Unter dem Neckar wäre es unmöglich gewesen

Laut den ersten Plänen hätten die Kabel unter dem Neckar verlegt werden sollen, erzählt Kustos, doch dieser Lösungsweg erwies sich als Sackgasse. „Wir hätten dort in der Kernzone für das Mineralwasserschutzgebiet arbeiten müssen“, sagt Kustos. Bei den notwendigen Bohrungen wäre die Gipskeuperschicht möglicherweise verletzt worden, die das Mineral- vom Neckarwasser trennt. Die entsprechenden Auflagen machten den Plan zunichte, so kam es zur Idee einer Kabelbrücke, die in Höhe, Breite und Länge so gestaltet wurde, dass sie im „Schatten“ der Gaisburger Brücke möglichst wenig auffällt.

Die beiden Kranführer am Neckar geben ihre Befehle synchron, plötzlich schwebt die Kabelbrücke in der Luft, die beiden Schwerlastkräne heben sie ihrem Ziel näher, dem Abstellplatz auf den vier Pontons. Im Dämmerlicht senkt sich die Brücke über dem Neckar und landet exakt auf dem für sie vorgesehenen Platz. Jetzt ist Geduld gefragt, noch ist die Strecke auf dem Neckar nicht frei, ein paar Stunden muss der Schlepper abwarten, bevor das letzte Frachtschiff den Flussabschnitt am Berger Steg passiert hat.
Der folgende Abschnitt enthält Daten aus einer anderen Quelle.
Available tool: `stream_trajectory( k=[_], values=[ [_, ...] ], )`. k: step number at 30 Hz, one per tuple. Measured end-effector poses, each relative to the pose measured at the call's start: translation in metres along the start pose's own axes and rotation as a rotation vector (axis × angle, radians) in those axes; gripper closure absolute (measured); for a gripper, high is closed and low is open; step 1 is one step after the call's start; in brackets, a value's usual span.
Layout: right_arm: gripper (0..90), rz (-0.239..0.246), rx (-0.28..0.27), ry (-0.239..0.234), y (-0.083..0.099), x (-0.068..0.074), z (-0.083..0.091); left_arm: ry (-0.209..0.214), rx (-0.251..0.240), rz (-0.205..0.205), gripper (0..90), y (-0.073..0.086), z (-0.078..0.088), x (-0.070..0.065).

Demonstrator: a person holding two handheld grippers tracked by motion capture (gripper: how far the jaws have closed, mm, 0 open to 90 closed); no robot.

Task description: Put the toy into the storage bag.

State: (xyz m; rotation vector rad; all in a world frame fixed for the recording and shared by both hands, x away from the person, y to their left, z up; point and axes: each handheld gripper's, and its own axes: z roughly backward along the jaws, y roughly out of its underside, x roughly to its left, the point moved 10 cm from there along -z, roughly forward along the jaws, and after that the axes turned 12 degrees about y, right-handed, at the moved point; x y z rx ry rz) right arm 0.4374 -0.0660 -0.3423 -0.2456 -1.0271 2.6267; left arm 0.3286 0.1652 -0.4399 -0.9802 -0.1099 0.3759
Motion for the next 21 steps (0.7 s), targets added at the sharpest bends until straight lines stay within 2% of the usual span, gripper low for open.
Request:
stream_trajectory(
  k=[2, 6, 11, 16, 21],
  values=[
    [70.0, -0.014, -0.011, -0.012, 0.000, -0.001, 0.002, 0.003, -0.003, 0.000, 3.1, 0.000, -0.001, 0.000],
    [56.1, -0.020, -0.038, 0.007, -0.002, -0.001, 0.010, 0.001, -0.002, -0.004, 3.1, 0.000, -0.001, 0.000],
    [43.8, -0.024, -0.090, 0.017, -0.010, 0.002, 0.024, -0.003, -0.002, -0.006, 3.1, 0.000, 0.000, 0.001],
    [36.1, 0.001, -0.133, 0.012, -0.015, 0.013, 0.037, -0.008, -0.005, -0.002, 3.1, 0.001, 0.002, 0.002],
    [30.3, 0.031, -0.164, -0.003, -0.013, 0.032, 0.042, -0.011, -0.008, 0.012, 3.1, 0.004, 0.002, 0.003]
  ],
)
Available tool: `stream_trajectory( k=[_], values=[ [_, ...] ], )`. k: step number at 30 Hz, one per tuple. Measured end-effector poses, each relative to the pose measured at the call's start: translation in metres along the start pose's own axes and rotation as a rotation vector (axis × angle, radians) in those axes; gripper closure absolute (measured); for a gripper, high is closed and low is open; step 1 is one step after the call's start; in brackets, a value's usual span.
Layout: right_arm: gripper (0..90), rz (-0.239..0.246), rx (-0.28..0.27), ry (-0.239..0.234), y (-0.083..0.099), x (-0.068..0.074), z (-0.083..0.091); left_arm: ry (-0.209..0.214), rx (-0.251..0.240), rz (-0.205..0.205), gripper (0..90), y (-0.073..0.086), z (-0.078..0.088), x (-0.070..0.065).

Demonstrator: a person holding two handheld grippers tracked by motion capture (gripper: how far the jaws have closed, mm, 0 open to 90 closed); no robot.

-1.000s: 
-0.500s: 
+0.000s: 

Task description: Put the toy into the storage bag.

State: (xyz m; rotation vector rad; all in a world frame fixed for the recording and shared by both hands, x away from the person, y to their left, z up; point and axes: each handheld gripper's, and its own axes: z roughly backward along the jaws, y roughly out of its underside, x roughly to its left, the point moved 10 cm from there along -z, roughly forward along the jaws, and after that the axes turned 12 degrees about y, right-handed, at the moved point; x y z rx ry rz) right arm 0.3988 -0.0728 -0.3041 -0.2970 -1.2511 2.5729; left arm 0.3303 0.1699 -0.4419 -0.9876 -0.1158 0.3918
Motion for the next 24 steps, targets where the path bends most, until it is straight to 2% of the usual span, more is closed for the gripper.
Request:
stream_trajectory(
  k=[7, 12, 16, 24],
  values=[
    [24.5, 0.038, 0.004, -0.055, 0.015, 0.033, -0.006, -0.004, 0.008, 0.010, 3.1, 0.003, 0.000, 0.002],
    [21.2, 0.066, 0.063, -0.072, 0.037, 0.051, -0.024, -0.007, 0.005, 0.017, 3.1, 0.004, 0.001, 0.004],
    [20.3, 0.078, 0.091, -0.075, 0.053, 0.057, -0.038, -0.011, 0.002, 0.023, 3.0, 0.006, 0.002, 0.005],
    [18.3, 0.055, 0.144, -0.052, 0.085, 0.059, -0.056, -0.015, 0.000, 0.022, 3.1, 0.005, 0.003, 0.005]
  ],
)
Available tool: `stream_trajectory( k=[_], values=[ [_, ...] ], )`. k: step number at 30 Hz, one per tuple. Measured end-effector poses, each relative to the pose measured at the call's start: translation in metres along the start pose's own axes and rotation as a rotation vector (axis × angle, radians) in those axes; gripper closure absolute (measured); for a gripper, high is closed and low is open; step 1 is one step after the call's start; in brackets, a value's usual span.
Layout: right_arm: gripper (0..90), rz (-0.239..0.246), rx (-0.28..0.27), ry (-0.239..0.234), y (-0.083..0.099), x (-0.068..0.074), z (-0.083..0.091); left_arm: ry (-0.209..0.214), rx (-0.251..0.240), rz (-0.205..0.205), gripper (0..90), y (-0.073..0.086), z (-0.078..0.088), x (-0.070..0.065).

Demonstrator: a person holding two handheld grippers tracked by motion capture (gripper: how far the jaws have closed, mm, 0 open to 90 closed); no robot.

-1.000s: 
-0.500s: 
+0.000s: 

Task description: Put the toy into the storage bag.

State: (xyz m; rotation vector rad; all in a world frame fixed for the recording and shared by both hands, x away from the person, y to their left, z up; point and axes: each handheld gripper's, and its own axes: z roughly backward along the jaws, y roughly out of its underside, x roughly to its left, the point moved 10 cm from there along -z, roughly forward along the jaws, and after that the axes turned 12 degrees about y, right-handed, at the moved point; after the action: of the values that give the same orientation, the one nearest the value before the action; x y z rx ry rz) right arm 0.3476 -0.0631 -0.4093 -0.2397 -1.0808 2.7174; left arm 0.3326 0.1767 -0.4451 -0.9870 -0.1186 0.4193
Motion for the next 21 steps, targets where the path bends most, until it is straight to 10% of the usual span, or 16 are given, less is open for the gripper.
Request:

Um 21.40 Uhr nimmt der Schlepper Fahrt auf, es geht flussaufwärts, beinahe lautlos gleitet die schwimmende Brücke einen knappen Kilometer auf dem Neckar voran. An der Gaisburger Brücke werfen Scheinwerfer gleißendes Licht auf den Fluss – wie in einem Wasserballett dreht der Schlepper die schwimmende Kabelbrücke, wieder geht es um Zentimeter, als sie auf den für sie errichteten Fundamenten abgelassen und befestigt wird. Es ist 2 Uhr nachts, Stuttgart schläft, die neue Brücke steht – und alles ist nach Plan gelaufen.